Chodzi oczywiście o pogodę – w ciepły dzień jakoś tak lepiej, przyjemniej, łatwiej się ubrać… Poza tym plener ślubny w takiej aurze to strzał w dziesiątkę, zdjęcia wychodzą oszałamiająco. W końcu kto by chciał zdjęcia z tego dnia, gdzie stoi się w szaroburym błocie po kostki? Czas już porzucić to stereotypowe myślenie. Zimowy ślub to fantastyczny pomysł. Choć trudniej wtedy o miesiąc zawierający w nazwie literę „r”, to niezapomniane przeżycia gwarantowane! Ponadto nawet nie spodziewacie się, ile zalet płynie z organizacji ślubu w tym konkretnym czasie. Poniżej przybliżymy Wam niektóre z nich.
…
Przede wszystkim: niesamowita sceneria! Jeśli zima okaże się wyjątkowo piękna, to gwarantujemy, że śnieżnobiała suknia i krajobraz za oknem będą idealnie ze sobą współgrać. Możecie również nawiązać do tej aury poprzez dekoracje sali. Warto zrezygnować wtedy z dużych ilości kwiatów, a postawić na ozdoby imitujące np. sople lodu. Świetnie sprawdzą się lampki, kryształki i wiele innych.
Kolejna zaleta to dogodne warunki. Organizacja wesela poza sezonem daje Wam to, że będziecie mieli duży wybór w kwestii sali, muzyki i wielu innych.
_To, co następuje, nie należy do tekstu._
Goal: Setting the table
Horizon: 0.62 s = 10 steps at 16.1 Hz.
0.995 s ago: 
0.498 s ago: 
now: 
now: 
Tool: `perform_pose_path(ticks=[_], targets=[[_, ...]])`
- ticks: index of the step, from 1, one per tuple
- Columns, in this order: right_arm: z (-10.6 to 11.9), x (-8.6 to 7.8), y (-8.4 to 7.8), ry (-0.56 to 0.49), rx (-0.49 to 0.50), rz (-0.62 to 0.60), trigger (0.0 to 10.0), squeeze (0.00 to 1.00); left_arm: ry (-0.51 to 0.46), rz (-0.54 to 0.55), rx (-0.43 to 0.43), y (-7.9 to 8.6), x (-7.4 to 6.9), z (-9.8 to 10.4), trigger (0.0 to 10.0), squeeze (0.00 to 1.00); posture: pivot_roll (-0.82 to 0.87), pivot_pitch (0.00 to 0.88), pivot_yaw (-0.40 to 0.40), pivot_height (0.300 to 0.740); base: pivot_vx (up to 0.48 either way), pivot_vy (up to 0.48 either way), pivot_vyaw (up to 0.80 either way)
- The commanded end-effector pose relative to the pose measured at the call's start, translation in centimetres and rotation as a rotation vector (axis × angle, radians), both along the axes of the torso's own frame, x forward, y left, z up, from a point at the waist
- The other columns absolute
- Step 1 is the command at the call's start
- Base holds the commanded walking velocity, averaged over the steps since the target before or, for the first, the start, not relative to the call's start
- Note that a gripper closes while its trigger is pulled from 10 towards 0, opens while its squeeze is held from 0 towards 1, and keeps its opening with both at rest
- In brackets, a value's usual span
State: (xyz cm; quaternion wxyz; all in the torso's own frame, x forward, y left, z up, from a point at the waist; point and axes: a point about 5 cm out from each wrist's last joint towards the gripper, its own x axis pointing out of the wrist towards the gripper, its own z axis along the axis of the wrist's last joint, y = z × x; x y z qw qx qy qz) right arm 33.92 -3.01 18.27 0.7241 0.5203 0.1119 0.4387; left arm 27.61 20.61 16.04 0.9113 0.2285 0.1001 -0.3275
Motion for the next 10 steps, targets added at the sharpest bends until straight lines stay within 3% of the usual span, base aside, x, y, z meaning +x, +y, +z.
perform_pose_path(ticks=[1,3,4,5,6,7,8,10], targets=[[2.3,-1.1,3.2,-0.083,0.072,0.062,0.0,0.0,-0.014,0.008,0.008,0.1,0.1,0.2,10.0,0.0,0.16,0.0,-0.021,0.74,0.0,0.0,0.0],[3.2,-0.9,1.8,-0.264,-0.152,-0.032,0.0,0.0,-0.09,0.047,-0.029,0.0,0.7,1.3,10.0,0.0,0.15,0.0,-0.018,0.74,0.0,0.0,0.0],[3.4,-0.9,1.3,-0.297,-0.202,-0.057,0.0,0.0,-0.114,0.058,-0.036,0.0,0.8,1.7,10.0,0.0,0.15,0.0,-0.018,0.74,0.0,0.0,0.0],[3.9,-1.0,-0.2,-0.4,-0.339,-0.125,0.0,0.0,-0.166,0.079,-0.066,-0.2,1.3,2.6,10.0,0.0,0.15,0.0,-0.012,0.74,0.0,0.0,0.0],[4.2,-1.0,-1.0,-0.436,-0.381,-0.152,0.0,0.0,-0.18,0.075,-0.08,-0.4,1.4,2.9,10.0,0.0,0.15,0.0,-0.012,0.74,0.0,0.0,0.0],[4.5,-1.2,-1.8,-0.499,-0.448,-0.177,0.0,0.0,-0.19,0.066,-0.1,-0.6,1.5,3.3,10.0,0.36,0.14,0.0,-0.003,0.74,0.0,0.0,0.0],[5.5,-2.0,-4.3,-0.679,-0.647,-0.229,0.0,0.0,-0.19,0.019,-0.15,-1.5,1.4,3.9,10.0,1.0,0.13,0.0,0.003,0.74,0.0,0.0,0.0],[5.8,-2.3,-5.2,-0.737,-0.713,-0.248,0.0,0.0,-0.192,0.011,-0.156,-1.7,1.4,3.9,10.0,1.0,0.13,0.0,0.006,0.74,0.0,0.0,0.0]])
Ponadto poza sezonem wakacyjnym większość gości raczej nie wyjedzie na wczasy i będą mogli cieszyć się Waszym szczęściem. Istnieje również spore prawdopodobieństwo, że warunki pogodowe będą korzystniejsze niż w upalne lato. Makijaż panny młodej nie będzie spływał z twarzy, nikomu nie będzie duszno, a jedzenie i napoje na sali będą stały w lepszych warunkach.
Macie też duże szanse na niższe koszty organizacji. Spróbujcie porównać oferty różnych firm w sezonie i poza nim. Może się wówczas okazać, że wyprawicie wymarzone weselicho za półdarmo!
A jeśli będzie Wam dokuczać mróz i śnieg, to macie idealny pretekst, aby wyrwać się do ciepłych krajów. Spędzicie Waszą podróż poślubną w jakimś pięknym, słonecznym miejscu i w środku zimy naładujecie baterie.